• _How to complete this task_
Copy the records. Keep every line exactly as it is.

*** Opening of The data ***

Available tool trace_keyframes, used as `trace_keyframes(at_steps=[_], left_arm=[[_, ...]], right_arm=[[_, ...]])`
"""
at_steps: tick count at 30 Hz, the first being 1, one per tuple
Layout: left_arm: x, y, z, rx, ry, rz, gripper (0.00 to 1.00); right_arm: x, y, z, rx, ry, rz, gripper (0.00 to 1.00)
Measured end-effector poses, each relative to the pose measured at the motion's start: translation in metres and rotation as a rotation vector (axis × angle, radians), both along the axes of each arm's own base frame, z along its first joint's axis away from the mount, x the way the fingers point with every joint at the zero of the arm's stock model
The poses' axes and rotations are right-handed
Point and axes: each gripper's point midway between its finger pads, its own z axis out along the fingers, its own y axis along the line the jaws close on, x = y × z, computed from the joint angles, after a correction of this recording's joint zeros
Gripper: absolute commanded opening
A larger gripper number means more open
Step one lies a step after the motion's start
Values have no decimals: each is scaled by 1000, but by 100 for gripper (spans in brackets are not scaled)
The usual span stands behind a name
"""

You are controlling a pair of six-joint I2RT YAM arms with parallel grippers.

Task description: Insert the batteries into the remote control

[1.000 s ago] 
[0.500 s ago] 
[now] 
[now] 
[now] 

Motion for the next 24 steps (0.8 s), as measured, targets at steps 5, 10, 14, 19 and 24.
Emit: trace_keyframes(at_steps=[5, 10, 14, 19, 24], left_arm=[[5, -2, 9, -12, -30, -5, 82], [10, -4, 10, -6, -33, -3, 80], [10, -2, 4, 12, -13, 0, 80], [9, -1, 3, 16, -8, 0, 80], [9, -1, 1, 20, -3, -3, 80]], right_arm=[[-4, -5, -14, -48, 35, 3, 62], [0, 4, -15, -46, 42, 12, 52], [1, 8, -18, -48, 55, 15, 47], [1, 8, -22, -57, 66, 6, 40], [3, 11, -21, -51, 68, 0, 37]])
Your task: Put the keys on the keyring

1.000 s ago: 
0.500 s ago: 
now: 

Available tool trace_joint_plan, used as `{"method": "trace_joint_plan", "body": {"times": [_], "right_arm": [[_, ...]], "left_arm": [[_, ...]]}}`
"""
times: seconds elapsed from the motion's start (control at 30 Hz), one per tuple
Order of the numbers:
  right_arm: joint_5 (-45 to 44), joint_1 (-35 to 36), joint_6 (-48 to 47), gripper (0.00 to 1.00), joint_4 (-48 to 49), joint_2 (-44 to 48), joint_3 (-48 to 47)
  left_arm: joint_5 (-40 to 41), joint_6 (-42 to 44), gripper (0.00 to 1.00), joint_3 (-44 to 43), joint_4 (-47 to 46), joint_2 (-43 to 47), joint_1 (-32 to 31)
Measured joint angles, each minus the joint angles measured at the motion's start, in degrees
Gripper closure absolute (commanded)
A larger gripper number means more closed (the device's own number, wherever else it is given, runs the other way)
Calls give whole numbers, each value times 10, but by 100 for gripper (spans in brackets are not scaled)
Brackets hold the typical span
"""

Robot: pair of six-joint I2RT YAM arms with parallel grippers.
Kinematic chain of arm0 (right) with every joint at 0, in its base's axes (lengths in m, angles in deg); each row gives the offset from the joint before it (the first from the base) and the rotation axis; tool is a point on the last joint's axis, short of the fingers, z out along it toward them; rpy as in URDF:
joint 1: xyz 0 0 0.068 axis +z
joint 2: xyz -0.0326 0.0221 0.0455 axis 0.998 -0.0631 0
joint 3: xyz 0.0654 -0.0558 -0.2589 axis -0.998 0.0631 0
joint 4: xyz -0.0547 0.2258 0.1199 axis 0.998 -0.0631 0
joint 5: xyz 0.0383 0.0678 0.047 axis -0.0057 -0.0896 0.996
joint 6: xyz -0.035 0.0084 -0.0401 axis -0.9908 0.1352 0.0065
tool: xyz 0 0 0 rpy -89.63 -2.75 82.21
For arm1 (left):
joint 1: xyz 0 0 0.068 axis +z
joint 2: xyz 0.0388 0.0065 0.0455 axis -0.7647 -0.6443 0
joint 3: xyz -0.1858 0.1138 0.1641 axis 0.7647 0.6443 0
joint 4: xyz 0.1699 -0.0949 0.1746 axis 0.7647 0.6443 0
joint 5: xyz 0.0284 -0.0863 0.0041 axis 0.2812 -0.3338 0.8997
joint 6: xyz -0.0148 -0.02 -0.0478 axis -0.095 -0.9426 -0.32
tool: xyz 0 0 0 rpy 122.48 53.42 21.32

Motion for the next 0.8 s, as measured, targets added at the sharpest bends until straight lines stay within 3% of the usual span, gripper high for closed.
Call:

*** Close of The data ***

• _Answer to this exercise_
Available tool trace_keyframes, used as `trace_keyframes(at_steps=[_], left_arm=[[_, ...]], right_arm=[[_, ...]])`
"""
at_steps: tick count at 30 Hz, the first being 1, one per tuple
Layout: left_arm: x, y, z, rx, ry, rz, gripper (0.00 to 1.00); right_arm: x, y, z, rx, ry, rz, gripper (0.00 to 1.00)
Measured end-effector poses, each relative to the pose measured at the motion's start: translation in metres and rotation as a rotation vector (axis × angle, radians), both along the axes of each arm's own base frame, z along its first joint's axis away from the mount, x the way the fingers point with every joint at the zero of the arm's stock model
The poses' axes and rotations are right-handed
Point and axes: each gripper's point midway between its finger pads, its own z axis out along the fingers, its own y axis along the line the jaws close on, x = y × z, computed from the joint angles, after a correction of this recording's joint zeros
Gripper: absolute commanded opening
A larger gripper number means more open
Step one lies a step after the motion's start
Values have no decimals: each is scaled by 1000, but by 100 for gripper (spans in brackets are not scaled)
The usual span stands behind a name
"""

You are controlling a pair of six-joint I2RT YAM arms with parallel grippers.

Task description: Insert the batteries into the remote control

[1.000 s ago] 
[0.500 s ago] 
[now] 
[now] 
[now] 

Motion for the next 24 steps (0.8 s), as measured, targets at steps 5, 10, 14, 19 and 24.
Emit: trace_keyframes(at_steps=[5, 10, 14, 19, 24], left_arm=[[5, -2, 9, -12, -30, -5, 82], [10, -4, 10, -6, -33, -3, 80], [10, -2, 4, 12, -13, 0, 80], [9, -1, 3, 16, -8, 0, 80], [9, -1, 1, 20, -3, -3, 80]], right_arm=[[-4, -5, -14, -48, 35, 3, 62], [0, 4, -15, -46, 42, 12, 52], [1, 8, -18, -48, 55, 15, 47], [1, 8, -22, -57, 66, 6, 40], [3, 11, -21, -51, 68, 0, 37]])
Your task: Put the keys on the keyring

1.000 s ago: 
0.500 s ago: 
now: 

Available tool trace_joint_plan, used as `{"method": "trace_joint_plan", "body": {"times": [_], "right_arm": [[_, ...]], "left_arm": [[_, ...]]}}`
"""
times: seconds elapsed from the motion's start (control at 30 Hz), one per tuple
Order of the numbers:
  right_arm: joint_5 (-45 to 44), joint_1 (-35 to 36), joint_6 (-48 to 47), gripper (0.00 to 1.00), joint_4 (-48 to 49), joint_2 (-44 to 48), joint_3 (-48 to 47)
  left_arm: joint_5 (-40 to 41), joint_6 (-42 to 44), gripper (0.00 to 1.00), joint_3 (-44 to 43), joint_4 (-47 to 46), joint_2 (-43 to 47), joint_1 (-32 to 31)
Measured joint angles, each minus the joint angles measured at the motion's start, in degrees
Gripper closure absolute (commanded)
A larger gripper number means more closed (the device's own number, wherever else it is given, runs the other way)
Calls give whole numbers, each value times 10, but by 100 for gripper (spans in brackets are not scaled)
Brackets hold the typical span
"""

Robot: pair of six-joint I2RT YAM arms with parallel grippers.
Kinematic chain of arm0 (right) with every joint at 0, in its base's axes (lengths in m, angles in deg); each row gives the offset from the joint before it (the first from the base) and the rotation axis; tool is a point on the last joint's axis, short of the fingers, z out along it toward them; rpy as in URDF:
joint 1: xyz 0 0 0.068 axis +z
joint 2: xyz -0.0326 0.0221 0.0455 axis 0.998 -0.0631 0
joint 3: xyz 0.0654 -0.0558 -0.2589 axis -0.998 0.0631 0
joint 4: xyz -0.0547 0.2258 0.1199 axis 0.998 -0.0631 0
joint 5: xyz 0.0383 0.0678 0.047 axis -0.0057 -0.0896 0.996
joint 6: xyz -0.035 0.0084 -0.0401 axis -0.9908 0.1352 0.0065
tool: xyz 0 0 0 rpy -89.63 -2.75 82.21
For arm1 (left):
joint 1: xyz 0 0 0.068 axis +z
joint 2: xyz 0.0388 0.0065 0.0455 axis -0.7647 -0.6443 0
joint 3: xyz -0.1858 0.1138 0.1641 axis 0.7647 0.6443 0
joint 4: xyz 0.1699 -0.0949 0.1746 axis 0.7647 0.6443 0
joint 5: xyz 0.0284 -0.0863 0.0041 axis 0.2812 -0.3338 0.8997
joint 6: xyz -0.0148 -0.02 -0.0478 axis -0.095 -0.9426 -0.32
tool: xyz 0 0 0 rpy 122.48 53.42 21.32

Motion for the next 0.8 s, as measured, targets added at the sharpest bends until straight lines stay within 3% of the usual span, gripper high for closed.
Call:

No further answer is expected.